Designing a scalable fanout service

Introduction

A fanout service is a service that processes events in a system and for each event it broadcasts messages to multiple destinations. For each event, it might need to first figure out who the recipients are, what needs to be broadcasted and then perform a large number of network operations to deliver messages to destinations. For example, a social media notification service might need to send notifications to millions of users.

Scope

A complex system that works is invariably found to have evolved from a simple system that worked. A complex system designed from scratch never works and cannot be patched up to make it work. You have to start over with a working simple system — Gall’s Law

We’ll define a clear scope for our service to keep our design grounded.

The service will provide a way to register events
The service will guarantee at least once delivery to the recipients
The service will allow defining functions to get_recipients, generate_broadcast_message, deliver_to_recipient for an event
For each event, the service will deliver messages to recipients
The service should be linearly scalable(more compute = more throughput) and should be able to support millions of events and millions of deliveries per event (this is a bit hand wavy but it’s fine as we’re dealing at an abstract level and the real design will take into account the actual use case)

Challenges

For each event, we need to do heavy/uneven processing for figuring out who the recipients are:
- An event might need to fan-out to millions of recipients, whereas another event just needs to fan out to a couple of 100s of recipients
- Figuring out who the recipients are can also take a long time, as we might want to employ a complex logic/query to decide who to fan-out to
Once we know the recipients, we might need to do some/large numbers of network calls to actually deliver the message

Key Observation

The delivery of messages(deliver_to_recipient) is mostly network I/O and uniform load(each message is equally expensive regardless of the event or the recipient), whereas the event processing(get_recipients and generate_broadcast_message) is event dependent. In most cases, many will be inexpensive compared to some expensive ones.

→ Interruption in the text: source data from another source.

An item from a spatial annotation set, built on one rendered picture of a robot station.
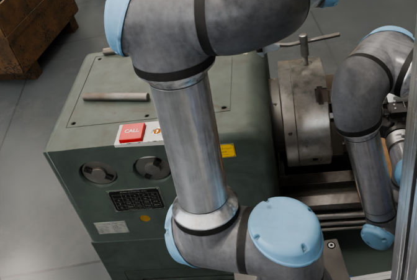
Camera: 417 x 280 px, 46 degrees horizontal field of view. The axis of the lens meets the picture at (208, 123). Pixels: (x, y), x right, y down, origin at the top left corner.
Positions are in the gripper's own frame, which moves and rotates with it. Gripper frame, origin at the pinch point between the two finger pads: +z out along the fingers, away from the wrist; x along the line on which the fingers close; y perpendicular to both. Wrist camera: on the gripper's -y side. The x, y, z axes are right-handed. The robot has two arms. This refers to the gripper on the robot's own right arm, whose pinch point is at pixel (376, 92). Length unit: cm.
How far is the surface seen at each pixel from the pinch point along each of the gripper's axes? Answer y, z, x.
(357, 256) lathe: -8, -18, -56
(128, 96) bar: -68, -13, 17
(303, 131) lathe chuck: -22.4, -18.1, 3.7
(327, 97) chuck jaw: -15.0, -11.3, 9.1
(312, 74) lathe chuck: -18.5, -6.4, 13.4
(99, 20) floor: -196, 286, -110
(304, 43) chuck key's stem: -19.8, -0.6, 20.0
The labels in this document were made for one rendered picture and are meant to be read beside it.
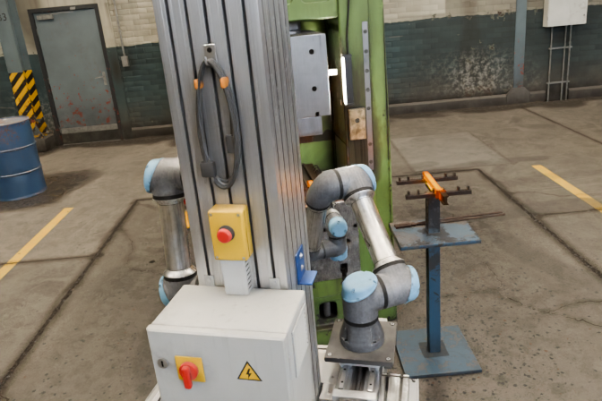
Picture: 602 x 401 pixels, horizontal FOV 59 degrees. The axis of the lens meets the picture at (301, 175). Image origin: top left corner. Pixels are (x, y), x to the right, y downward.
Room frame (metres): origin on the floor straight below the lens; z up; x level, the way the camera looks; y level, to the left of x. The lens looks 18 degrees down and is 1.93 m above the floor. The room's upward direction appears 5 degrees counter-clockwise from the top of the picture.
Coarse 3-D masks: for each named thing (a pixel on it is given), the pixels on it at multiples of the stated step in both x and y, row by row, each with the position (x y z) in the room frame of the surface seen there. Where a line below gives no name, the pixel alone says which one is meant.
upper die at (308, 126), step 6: (300, 120) 2.60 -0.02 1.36; (306, 120) 2.60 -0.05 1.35; (312, 120) 2.61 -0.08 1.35; (318, 120) 2.61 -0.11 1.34; (300, 126) 2.60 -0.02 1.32; (306, 126) 2.60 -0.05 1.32; (312, 126) 2.61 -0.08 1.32; (318, 126) 2.61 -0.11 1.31; (300, 132) 2.60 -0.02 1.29; (306, 132) 2.60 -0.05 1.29; (312, 132) 2.61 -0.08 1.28; (318, 132) 2.61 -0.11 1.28
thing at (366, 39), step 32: (352, 0) 2.78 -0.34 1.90; (352, 32) 2.78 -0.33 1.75; (352, 64) 2.78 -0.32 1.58; (384, 64) 2.81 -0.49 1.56; (384, 96) 2.81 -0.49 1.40; (384, 128) 2.81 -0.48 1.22; (352, 160) 2.78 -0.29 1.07; (384, 160) 2.81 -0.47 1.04; (384, 192) 2.81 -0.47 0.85; (384, 224) 2.81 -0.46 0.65
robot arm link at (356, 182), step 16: (352, 176) 1.81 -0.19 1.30; (368, 176) 1.83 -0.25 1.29; (352, 192) 1.78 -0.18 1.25; (368, 192) 1.78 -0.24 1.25; (352, 208) 1.78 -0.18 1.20; (368, 208) 1.74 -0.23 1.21; (368, 224) 1.70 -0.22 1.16; (368, 240) 1.67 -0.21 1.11; (384, 240) 1.65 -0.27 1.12; (384, 256) 1.61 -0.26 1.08; (384, 272) 1.56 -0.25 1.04; (400, 272) 1.55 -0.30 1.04; (416, 272) 1.56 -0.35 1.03; (400, 288) 1.51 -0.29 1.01; (416, 288) 1.53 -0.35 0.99
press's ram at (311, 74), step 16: (304, 32) 2.82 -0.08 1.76; (320, 32) 2.70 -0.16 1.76; (304, 48) 2.61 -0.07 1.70; (320, 48) 2.62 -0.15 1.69; (304, 64) 2.60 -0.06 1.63; (320, 64) 2.62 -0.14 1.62; (304, 80) 2.60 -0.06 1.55; (320, 80) 2.61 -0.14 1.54; (304, 96) 2.60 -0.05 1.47; (320, 96) 2.61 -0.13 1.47; (304, 112) 2.60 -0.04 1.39; (320, 112) 2.61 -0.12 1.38
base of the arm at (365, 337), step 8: (344, 320) 1.51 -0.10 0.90; (376, 320) 1.49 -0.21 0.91; (344, 328) 1.50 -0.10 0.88; (352, 328) 1.48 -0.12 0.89; (360, 328) 1.47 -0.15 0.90; (368, 328) 1.47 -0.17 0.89; (376, 328) 1.48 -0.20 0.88; (344, 336) 1.50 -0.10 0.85; (352, 336) 1.47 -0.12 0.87; (360, 336) 1.46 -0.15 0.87; (368, 336) 1.46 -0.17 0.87; (376, 336) 1.48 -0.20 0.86; (344, 344) 1.49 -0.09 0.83; (352, 344) 1.46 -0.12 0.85; (360, 344) 1.46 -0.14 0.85; (368, 344) 1.45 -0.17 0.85; (376, 344) 1.46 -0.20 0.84; (360, 352) 1.45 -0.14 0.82
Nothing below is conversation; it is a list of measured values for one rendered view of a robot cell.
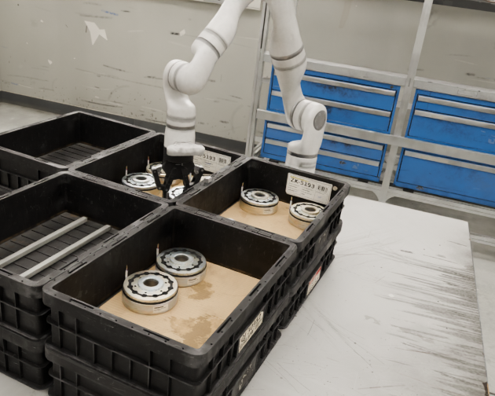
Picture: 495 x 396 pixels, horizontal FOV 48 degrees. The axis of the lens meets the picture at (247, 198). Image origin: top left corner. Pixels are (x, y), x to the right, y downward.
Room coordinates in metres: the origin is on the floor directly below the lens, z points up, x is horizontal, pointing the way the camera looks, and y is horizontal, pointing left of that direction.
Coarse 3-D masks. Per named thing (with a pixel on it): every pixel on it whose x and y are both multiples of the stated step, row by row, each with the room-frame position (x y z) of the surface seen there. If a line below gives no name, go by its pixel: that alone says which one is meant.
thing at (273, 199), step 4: (244, 192) 1.36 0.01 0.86; (248, 192) 1.36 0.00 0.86; (268, 192) 1.39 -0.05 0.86; (272, 192) 1.38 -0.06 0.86; (244, 196) 1.34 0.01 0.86; (248, 196) 1.34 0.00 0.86; (272, 196) 1.36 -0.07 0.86; (276, 196) 1.36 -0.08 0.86; (244, 200) 1.32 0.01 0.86; (248, 200) 1.31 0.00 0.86; (252, 200) 1.32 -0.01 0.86; (256, 200) 1.32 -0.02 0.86; (260, 200) 1.32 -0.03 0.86; (264, 200) 1.32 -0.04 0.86; (268, 200) 1.33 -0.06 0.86; (272, 200) 1.34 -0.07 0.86; (276, 200) 1.33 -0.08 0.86; (256, 204) 1.30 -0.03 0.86; (260, 204) 1.30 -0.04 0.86; (264, 204) 1.30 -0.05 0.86; (268, 204) 1.31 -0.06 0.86; (272, 204) 1.31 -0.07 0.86
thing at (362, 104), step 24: (312, 72) 3.12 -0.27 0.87; (312, 96) 3.11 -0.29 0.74; (336, 96) 3.07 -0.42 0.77; (360, 96) 3.04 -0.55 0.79; (384, 96) 3.01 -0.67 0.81; (336, 120) 3.07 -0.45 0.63; (360, 120) 3.04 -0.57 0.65; (384, 120) 3.00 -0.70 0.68; (264, 144) 3.18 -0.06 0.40; (336, 144) 3.06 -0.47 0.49; (360, 144) 3.02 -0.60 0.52; (384, 144) 3.00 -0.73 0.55; (336, 168) 3.06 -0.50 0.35; (360, 168) 3.02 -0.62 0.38
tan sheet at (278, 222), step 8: (232, 208) 1.32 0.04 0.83; (240, 208) 1.33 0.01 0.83; (280, 208) 1.36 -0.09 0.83; (288, 208) 1.36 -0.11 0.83; (224, 216) 1.27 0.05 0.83; (232, 216) 1.27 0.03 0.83; (240, 216) 1.28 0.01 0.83; (248, 216) 1.28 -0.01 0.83; (256, 216) 1.29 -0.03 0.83; (264, 216) 1.30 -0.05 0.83; (272, 216) 1.30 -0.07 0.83; (280, 216) 1.31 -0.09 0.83; (248, 224) 1.24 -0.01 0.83; (256, 224) 1.25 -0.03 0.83; (264, 224) 1.25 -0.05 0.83; (272, 224) 1.26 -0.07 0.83; (280, 224) 1.26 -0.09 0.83; (288, 224) 1.27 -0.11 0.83; (280, 232) 1.22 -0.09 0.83; (288, 232) 1.22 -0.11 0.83; (296, 232) 1.23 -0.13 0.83
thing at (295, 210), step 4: (296, 204) 1.33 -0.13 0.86; (300, 204) 1.33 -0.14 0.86; (304, 204) 1.34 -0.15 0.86; (308, 204) 1.34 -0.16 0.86; (312, 204) 1.34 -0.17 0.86; (316, 204) 1.34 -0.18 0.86; (292, 208) 1.30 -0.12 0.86; (296, 208) 1.31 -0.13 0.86; (300, 208) 1.30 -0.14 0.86; (320, 208) 1.32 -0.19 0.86; (292, 212) 1.27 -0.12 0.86; (296, 212) 1.28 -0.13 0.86; (300, 212) 1.28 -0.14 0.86; (296, 216) 1.26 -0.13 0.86; (300, 216) 1.26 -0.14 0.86; (304, 216) 1.26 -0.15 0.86; (308, 216) 1.26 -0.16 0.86; (312, 216) 1.26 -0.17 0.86; (316, 216) 1.27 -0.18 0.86; (308, 220) 1.25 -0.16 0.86; (312, 220) 1.25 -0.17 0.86
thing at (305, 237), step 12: (288, 168) 1.40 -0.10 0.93; (216, 180) 1.26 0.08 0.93; (324, 180) 1.36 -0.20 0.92; (336, 180) 1.36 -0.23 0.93; (192, 192) 1.17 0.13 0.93; (348, 192) 1.33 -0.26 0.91; (180, 204) 1.09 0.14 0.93; (336, 204) 1.22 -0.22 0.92; (216, 216) 1.06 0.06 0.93; (324, 216) 1.13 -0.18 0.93; (252, 228) 1.03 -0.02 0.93; (312, 228) 1.06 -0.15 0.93; (288, 240) 0.99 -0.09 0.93; (300, 240) 1.00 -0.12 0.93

From this observation, we’re better off separating the event processing from the actual delivery. There are many benefits to this:

Different scaling needs: It’s easier to reason about how each workload has separate scaling needs(and even different hardware needs: better network chips for delivery and event processing will work with mediocre network cards).
Apart from this, event processing will need scaling when we have more events or events taking more time to process, whereas delivery will need scaling when we have more messages to deliver.
Separation of responsibility: By separating the responsibility of event processing and delivery, we make the system easier to reason about and we can build each component to do one thing well.

Another important thing is to make event processing throughput scalable and non-blocking — An event which needs more processing time shouldn’t block other events from getting processed and we should be able to scale event processing throughput by adding more compute.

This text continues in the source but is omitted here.